• **THE PROBLEM**
Determine the number of lines in the listing below where the string "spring" occurs; answer with the number alone.
── GIVEN MATERIAL
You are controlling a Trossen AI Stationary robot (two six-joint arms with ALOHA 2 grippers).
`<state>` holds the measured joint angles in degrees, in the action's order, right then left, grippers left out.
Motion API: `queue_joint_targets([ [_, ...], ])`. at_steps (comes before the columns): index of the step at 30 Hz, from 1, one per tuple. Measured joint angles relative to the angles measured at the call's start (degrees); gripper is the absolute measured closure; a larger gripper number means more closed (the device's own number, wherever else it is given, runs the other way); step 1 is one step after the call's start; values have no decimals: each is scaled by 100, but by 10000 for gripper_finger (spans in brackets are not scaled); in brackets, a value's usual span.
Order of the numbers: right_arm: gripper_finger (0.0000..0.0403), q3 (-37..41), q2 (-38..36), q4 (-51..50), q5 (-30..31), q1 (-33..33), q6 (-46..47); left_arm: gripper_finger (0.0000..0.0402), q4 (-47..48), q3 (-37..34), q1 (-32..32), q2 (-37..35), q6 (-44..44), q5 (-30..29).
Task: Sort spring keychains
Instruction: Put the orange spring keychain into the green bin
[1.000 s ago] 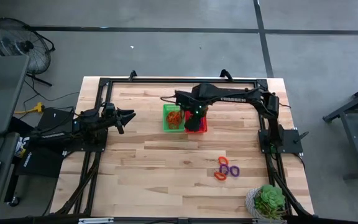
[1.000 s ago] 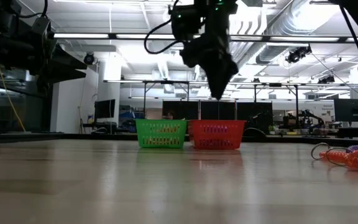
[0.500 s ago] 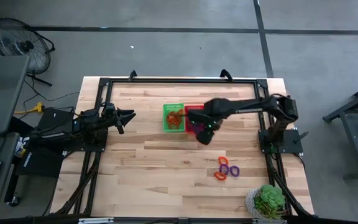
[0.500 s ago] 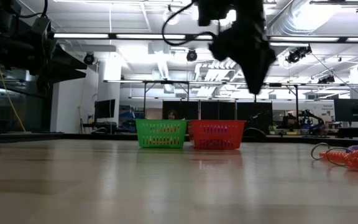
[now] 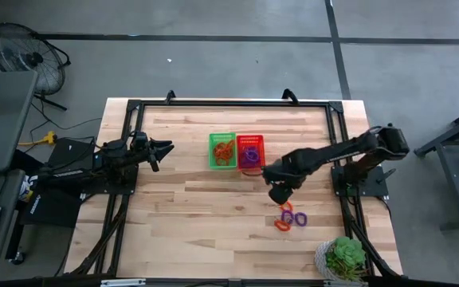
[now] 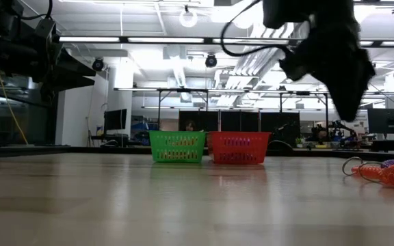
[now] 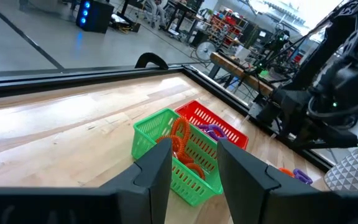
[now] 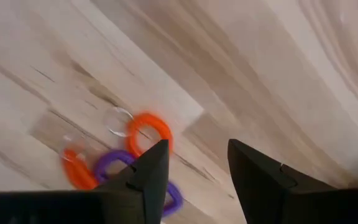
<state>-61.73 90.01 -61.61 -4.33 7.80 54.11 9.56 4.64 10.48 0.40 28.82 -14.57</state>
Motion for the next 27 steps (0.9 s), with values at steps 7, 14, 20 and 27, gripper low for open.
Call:
queue_joint_targets([
  [7,239,605,-60,779,-198,451,314,275,0,0,-2,0,-2,0],
  [14,234,1053,-57,1111,-163,650,653,275,0,0,0,0,-2,0],
  [20,222,1134,-54,1561,-100,779,649,275,1,2,-2,0,-2,0],
  [27,221,1134,-52,1598,260,841,701,275,2,2,0,-2,-2,0],
])
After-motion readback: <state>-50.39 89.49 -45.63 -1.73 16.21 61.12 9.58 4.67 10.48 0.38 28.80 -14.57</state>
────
• **RESPONSE AREA**
2